All lines holding the string "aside" should be copied from the data below.

- STORED DATA:
* * * * * * *
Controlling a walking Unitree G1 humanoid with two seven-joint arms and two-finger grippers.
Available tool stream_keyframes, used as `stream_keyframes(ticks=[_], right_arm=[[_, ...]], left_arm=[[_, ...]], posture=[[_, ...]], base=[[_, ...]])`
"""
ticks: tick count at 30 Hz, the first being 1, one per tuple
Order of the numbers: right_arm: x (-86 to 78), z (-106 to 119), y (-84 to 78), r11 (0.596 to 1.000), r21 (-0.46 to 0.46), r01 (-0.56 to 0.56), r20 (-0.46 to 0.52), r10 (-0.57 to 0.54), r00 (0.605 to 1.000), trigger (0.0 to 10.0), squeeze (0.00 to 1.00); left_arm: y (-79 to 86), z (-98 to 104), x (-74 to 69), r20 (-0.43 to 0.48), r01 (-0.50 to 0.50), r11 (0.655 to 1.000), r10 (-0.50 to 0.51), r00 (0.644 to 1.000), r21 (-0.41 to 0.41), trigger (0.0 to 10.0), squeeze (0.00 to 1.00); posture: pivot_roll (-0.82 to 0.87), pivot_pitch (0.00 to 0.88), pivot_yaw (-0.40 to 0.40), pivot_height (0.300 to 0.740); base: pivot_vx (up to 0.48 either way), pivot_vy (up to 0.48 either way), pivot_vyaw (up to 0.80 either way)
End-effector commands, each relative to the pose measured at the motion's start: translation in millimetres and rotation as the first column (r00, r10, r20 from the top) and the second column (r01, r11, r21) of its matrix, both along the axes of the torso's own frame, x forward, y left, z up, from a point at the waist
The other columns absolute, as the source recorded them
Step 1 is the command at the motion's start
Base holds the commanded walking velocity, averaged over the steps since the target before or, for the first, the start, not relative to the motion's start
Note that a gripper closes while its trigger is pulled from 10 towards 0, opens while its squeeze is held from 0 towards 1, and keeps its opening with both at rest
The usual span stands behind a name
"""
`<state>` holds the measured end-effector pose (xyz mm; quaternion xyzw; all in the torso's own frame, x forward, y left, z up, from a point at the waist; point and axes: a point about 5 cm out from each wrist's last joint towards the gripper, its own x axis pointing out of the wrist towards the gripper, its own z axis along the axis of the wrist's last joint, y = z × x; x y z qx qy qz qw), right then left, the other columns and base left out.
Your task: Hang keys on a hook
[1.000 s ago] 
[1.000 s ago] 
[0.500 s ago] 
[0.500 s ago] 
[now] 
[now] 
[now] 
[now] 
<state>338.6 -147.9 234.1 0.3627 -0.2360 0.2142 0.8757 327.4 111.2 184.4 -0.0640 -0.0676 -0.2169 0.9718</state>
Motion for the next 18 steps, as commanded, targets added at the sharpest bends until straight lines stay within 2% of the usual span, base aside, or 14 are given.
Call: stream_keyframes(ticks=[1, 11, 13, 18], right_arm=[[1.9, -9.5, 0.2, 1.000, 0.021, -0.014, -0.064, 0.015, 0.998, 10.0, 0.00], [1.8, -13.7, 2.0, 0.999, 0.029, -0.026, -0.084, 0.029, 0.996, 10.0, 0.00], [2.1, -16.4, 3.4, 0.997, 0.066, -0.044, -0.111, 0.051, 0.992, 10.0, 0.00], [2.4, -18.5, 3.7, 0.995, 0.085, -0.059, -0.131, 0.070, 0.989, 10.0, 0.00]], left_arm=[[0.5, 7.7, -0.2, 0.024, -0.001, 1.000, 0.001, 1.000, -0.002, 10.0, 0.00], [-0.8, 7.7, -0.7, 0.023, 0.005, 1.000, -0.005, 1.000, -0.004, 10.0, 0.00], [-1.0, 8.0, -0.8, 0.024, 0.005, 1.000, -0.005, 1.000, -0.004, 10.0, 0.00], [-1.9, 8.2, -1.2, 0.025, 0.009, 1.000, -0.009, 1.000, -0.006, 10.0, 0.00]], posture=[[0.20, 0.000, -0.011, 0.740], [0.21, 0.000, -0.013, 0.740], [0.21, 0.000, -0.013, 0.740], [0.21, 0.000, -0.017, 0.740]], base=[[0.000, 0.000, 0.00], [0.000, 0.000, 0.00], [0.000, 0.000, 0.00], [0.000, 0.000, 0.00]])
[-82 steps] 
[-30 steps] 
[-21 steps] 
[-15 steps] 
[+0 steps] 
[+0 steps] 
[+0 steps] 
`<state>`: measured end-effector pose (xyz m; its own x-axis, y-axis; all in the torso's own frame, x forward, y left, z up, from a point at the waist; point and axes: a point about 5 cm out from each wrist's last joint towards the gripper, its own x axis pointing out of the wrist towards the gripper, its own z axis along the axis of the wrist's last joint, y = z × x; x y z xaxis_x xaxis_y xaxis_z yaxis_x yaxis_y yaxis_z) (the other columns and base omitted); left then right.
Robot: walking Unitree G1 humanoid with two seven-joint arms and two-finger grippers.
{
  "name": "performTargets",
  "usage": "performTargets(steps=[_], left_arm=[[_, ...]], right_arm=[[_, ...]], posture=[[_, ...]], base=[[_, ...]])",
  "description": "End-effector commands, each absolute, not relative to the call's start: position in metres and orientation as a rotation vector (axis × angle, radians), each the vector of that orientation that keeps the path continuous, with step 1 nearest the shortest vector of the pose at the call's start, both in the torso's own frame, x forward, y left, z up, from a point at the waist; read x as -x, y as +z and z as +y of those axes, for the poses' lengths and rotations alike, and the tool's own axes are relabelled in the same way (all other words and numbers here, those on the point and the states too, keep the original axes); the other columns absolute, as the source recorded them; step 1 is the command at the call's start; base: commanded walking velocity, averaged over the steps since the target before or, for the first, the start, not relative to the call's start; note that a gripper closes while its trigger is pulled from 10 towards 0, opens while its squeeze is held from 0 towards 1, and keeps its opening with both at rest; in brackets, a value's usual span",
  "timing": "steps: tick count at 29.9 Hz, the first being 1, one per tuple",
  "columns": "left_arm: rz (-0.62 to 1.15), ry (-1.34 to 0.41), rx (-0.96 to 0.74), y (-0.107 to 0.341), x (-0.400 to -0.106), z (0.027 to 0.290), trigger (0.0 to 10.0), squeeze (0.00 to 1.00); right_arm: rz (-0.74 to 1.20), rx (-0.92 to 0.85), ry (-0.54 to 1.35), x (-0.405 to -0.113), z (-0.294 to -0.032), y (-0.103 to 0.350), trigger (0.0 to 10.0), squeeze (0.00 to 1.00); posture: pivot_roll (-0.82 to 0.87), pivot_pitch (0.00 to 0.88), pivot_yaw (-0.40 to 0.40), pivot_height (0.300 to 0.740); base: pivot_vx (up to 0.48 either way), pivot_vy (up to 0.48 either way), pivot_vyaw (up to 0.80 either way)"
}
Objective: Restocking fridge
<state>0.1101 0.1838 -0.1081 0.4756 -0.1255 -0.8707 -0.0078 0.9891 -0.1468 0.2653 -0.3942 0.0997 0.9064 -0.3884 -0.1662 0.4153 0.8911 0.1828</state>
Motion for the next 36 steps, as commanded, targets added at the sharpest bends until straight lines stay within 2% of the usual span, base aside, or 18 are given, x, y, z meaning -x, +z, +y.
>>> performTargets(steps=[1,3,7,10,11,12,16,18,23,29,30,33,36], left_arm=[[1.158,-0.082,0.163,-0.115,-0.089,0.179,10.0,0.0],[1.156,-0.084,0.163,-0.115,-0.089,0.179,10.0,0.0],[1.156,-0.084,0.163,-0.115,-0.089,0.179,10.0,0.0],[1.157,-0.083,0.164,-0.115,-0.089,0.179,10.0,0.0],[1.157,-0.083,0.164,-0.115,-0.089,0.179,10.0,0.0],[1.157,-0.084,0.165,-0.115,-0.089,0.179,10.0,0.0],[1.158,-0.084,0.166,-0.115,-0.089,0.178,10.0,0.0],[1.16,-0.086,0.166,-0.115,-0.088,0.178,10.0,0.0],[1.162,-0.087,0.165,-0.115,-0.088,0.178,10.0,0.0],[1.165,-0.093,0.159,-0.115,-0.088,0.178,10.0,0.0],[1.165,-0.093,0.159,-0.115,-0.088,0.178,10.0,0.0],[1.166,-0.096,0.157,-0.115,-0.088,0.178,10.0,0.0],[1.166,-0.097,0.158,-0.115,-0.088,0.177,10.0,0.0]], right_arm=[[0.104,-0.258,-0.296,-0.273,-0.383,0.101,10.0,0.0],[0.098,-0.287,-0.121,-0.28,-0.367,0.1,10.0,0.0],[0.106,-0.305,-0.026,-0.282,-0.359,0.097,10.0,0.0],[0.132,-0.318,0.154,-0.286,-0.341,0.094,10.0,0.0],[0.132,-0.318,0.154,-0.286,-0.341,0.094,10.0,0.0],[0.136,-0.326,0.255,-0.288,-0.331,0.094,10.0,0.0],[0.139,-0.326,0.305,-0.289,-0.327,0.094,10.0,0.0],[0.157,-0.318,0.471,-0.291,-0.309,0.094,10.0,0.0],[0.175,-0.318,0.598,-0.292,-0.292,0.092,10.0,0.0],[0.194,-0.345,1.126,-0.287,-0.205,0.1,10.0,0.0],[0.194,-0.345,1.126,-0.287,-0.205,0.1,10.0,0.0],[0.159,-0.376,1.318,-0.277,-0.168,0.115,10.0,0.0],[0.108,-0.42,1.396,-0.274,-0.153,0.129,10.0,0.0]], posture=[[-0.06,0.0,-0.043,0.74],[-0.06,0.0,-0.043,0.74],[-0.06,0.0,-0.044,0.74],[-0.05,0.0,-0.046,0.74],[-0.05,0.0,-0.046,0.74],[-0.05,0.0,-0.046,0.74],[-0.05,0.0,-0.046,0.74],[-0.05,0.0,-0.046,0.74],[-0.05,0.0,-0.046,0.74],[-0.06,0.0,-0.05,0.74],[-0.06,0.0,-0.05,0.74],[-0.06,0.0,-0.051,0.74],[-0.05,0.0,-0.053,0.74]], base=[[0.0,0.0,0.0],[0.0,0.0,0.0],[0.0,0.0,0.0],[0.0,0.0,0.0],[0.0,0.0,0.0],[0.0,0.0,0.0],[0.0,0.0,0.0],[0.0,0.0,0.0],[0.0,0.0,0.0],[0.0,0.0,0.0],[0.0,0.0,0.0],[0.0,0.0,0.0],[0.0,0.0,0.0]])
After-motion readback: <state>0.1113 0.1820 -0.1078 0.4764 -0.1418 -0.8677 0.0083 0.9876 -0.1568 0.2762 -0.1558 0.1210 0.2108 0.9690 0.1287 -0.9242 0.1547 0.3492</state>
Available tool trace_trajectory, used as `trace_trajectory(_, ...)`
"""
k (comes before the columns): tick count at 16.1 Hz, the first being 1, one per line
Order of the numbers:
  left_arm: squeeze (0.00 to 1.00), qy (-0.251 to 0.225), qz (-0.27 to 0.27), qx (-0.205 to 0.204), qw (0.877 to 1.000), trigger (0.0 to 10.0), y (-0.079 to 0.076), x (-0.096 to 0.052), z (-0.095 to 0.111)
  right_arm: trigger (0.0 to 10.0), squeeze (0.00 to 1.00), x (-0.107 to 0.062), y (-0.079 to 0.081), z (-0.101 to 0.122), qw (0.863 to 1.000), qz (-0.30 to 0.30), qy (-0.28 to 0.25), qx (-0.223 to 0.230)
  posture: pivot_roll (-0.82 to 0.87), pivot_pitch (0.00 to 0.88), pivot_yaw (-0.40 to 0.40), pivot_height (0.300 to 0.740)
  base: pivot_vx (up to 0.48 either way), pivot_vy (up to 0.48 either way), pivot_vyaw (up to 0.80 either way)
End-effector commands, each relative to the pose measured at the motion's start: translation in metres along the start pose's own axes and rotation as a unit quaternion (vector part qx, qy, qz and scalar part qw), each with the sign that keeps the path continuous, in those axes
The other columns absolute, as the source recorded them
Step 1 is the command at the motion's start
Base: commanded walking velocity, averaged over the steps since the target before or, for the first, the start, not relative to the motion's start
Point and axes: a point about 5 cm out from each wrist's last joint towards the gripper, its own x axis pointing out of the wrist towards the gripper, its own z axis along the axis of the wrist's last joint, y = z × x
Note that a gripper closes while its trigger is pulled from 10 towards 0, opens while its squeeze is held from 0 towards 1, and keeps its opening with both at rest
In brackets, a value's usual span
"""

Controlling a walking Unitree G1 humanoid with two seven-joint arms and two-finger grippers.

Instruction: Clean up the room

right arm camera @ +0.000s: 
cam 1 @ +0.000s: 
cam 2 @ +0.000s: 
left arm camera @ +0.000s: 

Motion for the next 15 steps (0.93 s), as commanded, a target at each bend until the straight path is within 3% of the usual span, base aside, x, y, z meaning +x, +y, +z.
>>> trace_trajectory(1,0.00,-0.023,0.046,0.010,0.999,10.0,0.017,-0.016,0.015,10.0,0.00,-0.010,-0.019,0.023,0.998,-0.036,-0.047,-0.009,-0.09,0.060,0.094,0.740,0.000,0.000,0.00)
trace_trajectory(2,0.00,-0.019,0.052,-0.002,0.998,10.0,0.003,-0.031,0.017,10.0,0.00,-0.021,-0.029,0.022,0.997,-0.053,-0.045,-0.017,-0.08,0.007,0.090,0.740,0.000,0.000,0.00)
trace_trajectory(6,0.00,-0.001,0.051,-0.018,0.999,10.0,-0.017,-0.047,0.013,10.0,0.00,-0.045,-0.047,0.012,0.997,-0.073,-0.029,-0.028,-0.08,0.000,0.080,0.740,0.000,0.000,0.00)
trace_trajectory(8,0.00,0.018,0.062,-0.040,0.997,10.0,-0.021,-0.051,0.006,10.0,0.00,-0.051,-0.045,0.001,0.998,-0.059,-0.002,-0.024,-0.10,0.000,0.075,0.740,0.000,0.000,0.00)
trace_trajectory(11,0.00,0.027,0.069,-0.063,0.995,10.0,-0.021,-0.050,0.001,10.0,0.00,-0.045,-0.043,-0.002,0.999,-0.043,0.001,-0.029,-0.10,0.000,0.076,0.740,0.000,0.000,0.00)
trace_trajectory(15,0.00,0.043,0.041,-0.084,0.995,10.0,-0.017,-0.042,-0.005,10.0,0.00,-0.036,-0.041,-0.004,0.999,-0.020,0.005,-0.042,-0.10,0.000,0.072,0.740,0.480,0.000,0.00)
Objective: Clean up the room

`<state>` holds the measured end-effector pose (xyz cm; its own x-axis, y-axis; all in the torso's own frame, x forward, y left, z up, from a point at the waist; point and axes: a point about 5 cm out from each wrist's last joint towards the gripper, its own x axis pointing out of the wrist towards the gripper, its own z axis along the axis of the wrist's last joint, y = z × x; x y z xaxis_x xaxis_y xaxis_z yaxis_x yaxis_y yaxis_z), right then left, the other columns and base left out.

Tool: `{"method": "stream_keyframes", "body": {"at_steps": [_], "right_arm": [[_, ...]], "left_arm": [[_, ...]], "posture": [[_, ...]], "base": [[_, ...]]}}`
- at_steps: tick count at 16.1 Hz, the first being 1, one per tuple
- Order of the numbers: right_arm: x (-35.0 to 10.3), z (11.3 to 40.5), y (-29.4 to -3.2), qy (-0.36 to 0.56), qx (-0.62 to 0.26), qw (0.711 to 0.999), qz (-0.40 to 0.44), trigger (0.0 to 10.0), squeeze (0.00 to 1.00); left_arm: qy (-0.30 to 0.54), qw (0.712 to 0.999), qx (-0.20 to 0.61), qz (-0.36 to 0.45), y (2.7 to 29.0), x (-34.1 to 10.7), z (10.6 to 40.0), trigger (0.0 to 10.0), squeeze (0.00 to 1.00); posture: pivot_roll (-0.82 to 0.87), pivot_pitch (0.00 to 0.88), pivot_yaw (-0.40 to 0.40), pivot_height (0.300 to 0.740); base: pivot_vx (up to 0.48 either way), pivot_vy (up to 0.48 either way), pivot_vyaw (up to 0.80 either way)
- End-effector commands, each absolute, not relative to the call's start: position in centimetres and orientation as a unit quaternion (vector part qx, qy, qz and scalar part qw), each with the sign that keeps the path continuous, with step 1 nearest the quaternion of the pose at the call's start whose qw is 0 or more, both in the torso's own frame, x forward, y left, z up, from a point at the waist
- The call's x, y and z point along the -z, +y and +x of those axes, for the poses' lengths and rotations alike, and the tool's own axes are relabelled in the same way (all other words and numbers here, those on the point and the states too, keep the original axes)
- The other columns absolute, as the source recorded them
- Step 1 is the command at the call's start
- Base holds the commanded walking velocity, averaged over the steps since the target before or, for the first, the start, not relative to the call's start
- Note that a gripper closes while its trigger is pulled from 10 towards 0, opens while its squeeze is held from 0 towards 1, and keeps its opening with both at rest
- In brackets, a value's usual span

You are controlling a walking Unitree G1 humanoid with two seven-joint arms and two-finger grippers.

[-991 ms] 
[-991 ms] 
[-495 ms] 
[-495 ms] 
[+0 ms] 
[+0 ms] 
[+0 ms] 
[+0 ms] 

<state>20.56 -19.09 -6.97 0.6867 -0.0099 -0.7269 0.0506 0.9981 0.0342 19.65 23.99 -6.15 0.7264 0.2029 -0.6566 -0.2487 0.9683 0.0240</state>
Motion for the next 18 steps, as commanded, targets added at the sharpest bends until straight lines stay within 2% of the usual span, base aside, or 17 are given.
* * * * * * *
- RESPONSE FOR THIS EXERCISE:
Motion for the next 18 steps, as commanded, targets added at the sharpest bends until straight lines stay within 2% of the usual span, base aside, or 14 are given.
Motion for the next 36 steps, as commanded, targets added at the sharpest bends until straight lines stay within 2% of the usual span, base aside, or 18 are given, x, y, z meaning -x, +z, +y.
Motion for the next 15 steps (0.93 s), as commanded, a target at each bend until the straight path is within 3% of the usual span, base aside, x, y, z meaning +x, +y, +z.
Motion for the next 18 steps, as commanded, targets added at the sharpest bends until straight lines stay within 2% of the usual span, base aside, or 17 are given.

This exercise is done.